A team of researchers from University of Alberta, Charles University in Prague and Czech Technical University developed an AI system called DeepStack that defeated professional poker players, making it the first computer program to beat professional players in heads-up no-limit Texas hold’em poker.
“Poker has been a longstanding challenge problem in artificial intelligence,” says Michael Bowling, professor in the University of Alberta’s Faculty of Science and principal investigator on the study. “It is the quintessential game of imperfect information in the sense that the players don’t have the same information or share the same perspective while they’re playing.”

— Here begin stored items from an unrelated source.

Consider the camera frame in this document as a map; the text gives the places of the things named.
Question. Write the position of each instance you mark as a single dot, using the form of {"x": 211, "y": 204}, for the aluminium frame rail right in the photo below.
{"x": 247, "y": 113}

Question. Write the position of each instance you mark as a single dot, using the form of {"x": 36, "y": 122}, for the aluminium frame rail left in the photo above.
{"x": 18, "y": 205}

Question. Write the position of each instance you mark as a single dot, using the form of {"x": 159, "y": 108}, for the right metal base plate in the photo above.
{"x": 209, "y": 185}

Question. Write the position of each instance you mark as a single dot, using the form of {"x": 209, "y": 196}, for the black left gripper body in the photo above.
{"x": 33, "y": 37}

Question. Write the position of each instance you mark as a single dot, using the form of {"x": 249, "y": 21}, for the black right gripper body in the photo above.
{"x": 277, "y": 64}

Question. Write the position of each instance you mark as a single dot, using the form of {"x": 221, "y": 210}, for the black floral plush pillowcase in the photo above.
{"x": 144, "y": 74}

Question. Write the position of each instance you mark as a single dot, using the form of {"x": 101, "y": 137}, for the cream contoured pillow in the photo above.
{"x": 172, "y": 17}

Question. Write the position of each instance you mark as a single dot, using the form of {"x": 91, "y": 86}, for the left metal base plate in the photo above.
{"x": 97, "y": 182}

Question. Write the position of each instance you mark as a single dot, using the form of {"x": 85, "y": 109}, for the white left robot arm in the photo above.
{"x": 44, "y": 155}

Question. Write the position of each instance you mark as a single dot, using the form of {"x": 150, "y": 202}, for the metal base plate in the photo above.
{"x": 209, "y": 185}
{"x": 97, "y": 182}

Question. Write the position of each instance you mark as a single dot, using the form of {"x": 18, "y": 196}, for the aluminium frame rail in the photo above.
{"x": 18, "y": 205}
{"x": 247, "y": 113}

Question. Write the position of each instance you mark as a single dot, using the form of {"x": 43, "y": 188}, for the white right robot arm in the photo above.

Using GTX 1080 GPUs and CUDA with the Torch deep learning framework, “we train our system to learn the value of situations,” says Bowling. “Each situation itself is a mini poker game. Instead of solving one big poker game, it solves millions of these little poker games, each one helping the system to refine its intuition of how the game of poker works. And this intuition is the fuel behind how DeepStack plays the full game.”
Despite the complexity of Texas Hold’em, the system takes action at human speed — with an average of only three seconds of “thinking” time — and runs on a single GTX 1080 GPU.
To test the system, the researchers recruited thirty-three professional poker players from 17 countries and each played a 3,000-hand match over three weeks. DeepStack beat each of the 11 players who finished their match.